Uzay Medeniyetinin Önündeki En Büyük Engel: İnsan Fizyolojisi
Elon Musk’ın Mars’ta koloni fikrini biz de ilginç buluyoruz ama şu da bir gerçek, yerçekimsiz ortam insan için hiç de tekin değil…
Çılgın fikirleri, inovatif yaklaşımları, fütüristik istekleri ile ön plana çıkan 21. yüzyılın en bilinen simalarından biri Elon Musk’ın bir hedefi var: Mars’ta ölen ilk insan olmak. Şüphesiz dünya için yaptıklarını görmezden gelmek olmaz. Elektrik araçları (Tesla) herkes için dizayn ederek, daha modern, daha akıllı hale getirdi.
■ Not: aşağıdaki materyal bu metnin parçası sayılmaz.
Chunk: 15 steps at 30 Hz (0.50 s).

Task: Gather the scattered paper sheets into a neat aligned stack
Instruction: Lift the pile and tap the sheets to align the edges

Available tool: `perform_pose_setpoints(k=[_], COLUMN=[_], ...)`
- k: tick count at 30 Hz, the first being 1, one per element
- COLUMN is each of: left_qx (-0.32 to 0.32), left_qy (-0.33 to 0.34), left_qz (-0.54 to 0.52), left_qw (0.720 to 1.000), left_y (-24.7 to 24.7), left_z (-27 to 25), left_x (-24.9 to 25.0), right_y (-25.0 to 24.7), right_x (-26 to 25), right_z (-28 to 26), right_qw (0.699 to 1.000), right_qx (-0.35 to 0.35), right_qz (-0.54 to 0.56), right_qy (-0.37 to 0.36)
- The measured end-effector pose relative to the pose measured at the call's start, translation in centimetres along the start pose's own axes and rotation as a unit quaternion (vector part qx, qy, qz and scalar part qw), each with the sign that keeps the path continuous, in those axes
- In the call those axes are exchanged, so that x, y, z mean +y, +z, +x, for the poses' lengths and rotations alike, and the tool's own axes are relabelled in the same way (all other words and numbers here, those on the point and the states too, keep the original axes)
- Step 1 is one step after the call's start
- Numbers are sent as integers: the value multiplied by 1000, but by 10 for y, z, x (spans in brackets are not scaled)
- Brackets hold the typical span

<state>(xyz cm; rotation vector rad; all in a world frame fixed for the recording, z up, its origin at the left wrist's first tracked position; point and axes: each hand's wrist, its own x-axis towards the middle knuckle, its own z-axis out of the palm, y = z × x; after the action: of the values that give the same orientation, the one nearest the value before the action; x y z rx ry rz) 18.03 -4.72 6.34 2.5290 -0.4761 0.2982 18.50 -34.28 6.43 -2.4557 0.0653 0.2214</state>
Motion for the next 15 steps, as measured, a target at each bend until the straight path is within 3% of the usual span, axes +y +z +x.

Kurduğu özel uzay yolu şirketi SpaceX sayesinde uzay araştırmalarının daha ucuza mal edilebilmesine olanak sağladı. Ancak göz ardı edilen bir gerçek var. Hem de tüm uzay araştırmaları tarihinde uzun yıllar sonra farkına varılmış olan bir gerçek var; insanın uzay için yeterince dayanıklı bir canlı olmadığı gerçeği. İşte bu tüm soğukluğuyla araştırmacıların yüzüne çarpan nihai bir gerçek.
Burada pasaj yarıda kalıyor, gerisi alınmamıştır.